╭──

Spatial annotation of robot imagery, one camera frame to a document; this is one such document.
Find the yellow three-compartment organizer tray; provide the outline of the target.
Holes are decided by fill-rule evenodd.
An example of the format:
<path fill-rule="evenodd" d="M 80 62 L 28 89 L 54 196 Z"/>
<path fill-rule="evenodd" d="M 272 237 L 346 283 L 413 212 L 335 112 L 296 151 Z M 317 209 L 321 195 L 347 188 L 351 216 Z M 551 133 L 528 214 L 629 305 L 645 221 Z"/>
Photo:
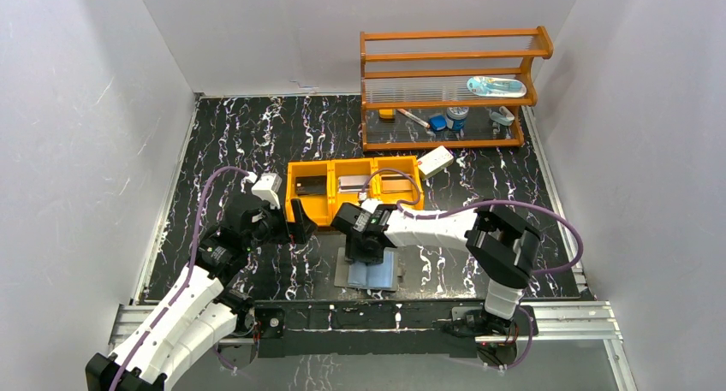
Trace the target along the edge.
<path fill-rule="evenodd" d="M 305 214 L 326 228 L 342 204 L 358 204 L 360 196 L 386 204 L 406 200 L 414 202 L 408 207 L 421 210 L 422 190 L 418 160 L 411 155 L 291 162 L 285 208 L 292 216 L 292 202 L 298 199 Z"/>

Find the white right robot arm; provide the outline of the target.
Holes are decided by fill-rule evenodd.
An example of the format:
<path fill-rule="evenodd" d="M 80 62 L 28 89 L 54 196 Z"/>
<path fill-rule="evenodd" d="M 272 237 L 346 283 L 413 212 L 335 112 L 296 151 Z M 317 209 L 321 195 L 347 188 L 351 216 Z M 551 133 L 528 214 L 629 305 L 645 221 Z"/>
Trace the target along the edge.
<path fill-rule="evenodd" d="M 524 217 L 490 200 L 451 212 L 344 203 L 330 225 L 345 234 L 348 257 L 365 264 L 380 264 L 385 249 L 404 246 L 469 253 L 489 278 L 484 313 L 502 320 L 512 319 L 521 302 L 541 241 Z"/>

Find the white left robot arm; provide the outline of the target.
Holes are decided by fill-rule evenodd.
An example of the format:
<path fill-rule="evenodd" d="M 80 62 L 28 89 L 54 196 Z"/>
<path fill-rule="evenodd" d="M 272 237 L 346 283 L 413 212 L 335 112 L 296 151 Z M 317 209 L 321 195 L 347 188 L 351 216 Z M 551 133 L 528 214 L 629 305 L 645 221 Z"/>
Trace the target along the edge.
<path fill-rule="evenodd" d="M 305 244 L 317 225 L 300 199 L 292 216 L 268 201 L 229 213 L 195 245 L 193 264 L 137 329 L 107 356 L 86 364 L 90 390 L 169 390 L 204 353 L 232 333 L 249 335 L 260 325 L 255 301 L 232 281 L 251 252 L 265 245 Z"/>

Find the dark card in tray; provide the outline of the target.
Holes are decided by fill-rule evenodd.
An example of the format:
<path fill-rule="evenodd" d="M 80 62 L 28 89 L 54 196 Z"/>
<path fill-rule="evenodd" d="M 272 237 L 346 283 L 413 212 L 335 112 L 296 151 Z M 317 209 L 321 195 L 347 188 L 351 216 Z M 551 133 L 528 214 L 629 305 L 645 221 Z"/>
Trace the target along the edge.
<path fill-rule="evenodd" d="M 299 176 L 294 180 L 295 195 L 299 197 L 319 197 L 327 195 L 327 176 Z"/>

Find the silver card in tray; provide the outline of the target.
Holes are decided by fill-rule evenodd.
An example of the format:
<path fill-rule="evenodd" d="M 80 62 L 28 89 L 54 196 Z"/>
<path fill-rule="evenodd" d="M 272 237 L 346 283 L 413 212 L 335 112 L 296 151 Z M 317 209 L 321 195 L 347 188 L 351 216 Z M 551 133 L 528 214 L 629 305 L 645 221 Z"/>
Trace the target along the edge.
<path fill-rule="evenodd" d="M 337 178 L 338 193 L 366 193 L 369 185 L 368 175 L 341 175 Z"/>

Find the brown card in tray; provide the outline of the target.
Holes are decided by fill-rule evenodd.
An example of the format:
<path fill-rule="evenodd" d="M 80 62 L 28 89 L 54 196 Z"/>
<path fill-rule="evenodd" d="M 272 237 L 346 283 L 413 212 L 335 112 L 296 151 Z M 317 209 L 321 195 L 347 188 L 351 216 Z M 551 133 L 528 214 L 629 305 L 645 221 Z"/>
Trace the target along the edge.
<path fill-rule="evenodd" d="M 414 184 L 403 175 L 381 175 L 382 193 L 410 193 Z"/>

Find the green and white box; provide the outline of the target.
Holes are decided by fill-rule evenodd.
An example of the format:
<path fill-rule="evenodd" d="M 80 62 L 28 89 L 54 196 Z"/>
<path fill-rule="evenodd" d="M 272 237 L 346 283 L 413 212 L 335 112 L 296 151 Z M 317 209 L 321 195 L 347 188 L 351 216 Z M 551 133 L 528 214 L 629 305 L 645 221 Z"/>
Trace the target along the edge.
<path fill-rule="evenodd" d="M 417 167 L 419 170 L 420 178 L 427 180 L 446 169 L 455 160 L 454 155 L 451 151 L 446 149 L 444 146 L 439 146 L 425 155 L 417 159 Z"/>

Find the small yellow block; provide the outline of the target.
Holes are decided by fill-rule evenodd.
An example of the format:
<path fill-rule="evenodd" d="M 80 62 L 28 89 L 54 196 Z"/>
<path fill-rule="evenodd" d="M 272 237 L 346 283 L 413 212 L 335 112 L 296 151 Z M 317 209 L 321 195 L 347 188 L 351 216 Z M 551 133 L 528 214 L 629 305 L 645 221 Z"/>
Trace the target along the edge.
<path fill-rule="evenodd" d="M 383 121 L 394 121 L 396 111 L 393 109 L 382 109 L 378 111 L 378 117 Z"/>

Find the white marker pen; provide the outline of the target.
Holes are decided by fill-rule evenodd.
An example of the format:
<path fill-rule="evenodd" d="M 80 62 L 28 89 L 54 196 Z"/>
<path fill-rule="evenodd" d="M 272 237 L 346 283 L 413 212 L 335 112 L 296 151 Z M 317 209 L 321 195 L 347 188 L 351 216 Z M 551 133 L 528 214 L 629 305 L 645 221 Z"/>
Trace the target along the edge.
<path fill-rule="evenodd" d="M 425 129 L 429 129 L 431 127 L 430 123 L 428 121 L 424 121 L 423 119 L 419 118 L 414 113 L 405 110 L 405 109 L 397 109 L 398 113 L 402 114 L 403 116 L 406 116 L 409 120 L 416 122 L 420 126 L 422 126 Z"/>

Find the small blue box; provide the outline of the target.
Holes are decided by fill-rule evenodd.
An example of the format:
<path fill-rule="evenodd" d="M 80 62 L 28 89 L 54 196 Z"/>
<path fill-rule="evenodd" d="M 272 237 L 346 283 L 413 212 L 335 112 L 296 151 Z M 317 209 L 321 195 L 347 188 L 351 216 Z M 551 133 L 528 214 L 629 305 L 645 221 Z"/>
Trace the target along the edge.
<path fill-rule="evenodd" d="M 446 118 L 441 114 L 436 114 L 428 118 L 429 128 L 431 131 L 437 133 L 446 130 L 447 122 Z"/>

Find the white jar blue label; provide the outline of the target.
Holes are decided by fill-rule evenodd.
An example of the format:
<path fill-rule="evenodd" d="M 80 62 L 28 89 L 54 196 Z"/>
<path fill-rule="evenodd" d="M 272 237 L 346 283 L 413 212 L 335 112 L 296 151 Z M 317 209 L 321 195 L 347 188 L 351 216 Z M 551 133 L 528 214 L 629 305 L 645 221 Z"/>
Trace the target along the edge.
<path fill-rule="evenodd" d="M 448 107 L 445 110 L 446 127 L 452 131 L 461 131 L 469 113 L 468 107 Z"/>

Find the orange wooden shelf rack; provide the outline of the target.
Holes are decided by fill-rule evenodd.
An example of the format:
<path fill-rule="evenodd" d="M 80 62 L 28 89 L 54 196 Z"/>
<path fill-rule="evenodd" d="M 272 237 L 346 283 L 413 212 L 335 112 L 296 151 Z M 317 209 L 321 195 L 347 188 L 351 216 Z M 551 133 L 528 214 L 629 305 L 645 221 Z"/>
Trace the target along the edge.
<path fill-rule="evenodd" d="M 511 29 L 360 33 L 360 117 L 364 151 L 519 147 L 525 142 L 520 112 L 534 106 L 538 94 L 533 65 L 554 53 L 544 26 Z M 472 94 L 474 76 L 516 79 L 527 87 L 523 98 L 486 98 Z M 490 119 L 490 110 L 506 106 L 515 115 L 510 127 Z M 468 107 L 461 131 L 425 129 L 397 109 L 424 121 L 445 117 L 448 107 Z M 393 109 L 394 121 L 378 111 Z"/>

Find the teal blister pack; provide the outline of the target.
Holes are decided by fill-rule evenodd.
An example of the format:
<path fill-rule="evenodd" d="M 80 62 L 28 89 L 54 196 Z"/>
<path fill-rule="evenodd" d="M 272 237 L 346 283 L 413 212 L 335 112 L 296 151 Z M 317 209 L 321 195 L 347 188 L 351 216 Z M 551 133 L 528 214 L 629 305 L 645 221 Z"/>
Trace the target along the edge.
<path fill-rule="evenodd" d="M 523 98 L 527 94 L 527 87 L 523 82 L 492 76 L 469 78 L 467 89 L 476 96 L 486 98 Z"/>

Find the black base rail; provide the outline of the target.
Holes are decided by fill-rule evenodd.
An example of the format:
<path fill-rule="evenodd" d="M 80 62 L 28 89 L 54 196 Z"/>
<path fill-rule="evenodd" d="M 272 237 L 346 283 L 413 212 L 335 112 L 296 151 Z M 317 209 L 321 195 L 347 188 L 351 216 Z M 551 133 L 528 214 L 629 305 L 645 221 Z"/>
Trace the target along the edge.
<path fill-rule="evenodd" d="M 506 323 L 486 316 L 481 299 L 265 300 L 253 312 L 216 347 L 257 358 L 443 354 L 510 363 L 539 334 L 530 305 Z"/>

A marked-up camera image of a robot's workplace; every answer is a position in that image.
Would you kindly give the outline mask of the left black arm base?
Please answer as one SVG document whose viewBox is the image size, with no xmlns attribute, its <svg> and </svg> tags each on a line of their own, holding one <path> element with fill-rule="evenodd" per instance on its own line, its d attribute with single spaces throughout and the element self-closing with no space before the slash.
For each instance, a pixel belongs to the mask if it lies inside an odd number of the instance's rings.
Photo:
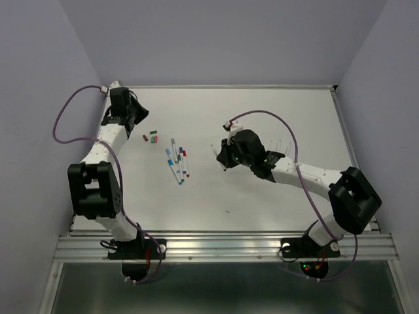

╰──

- [WHAT YOU HAVE TO DO]:
Collect each line of the entries that has the word "document", copying it in full.

- [FINISHED EXERCISE]:
Spatial annotation of robot imagery, one camera frame to a document; this is one such document.
Please answer as one SVG document whose viewBox is the image size, with no xmlns attribute, its <svg> and </svg> tags each on a line of their own, holding one <path> element with fill-rule="evenodd" per instance on its own line, its d attribute with single spaces throughout and the element self-closing with no space before the slash.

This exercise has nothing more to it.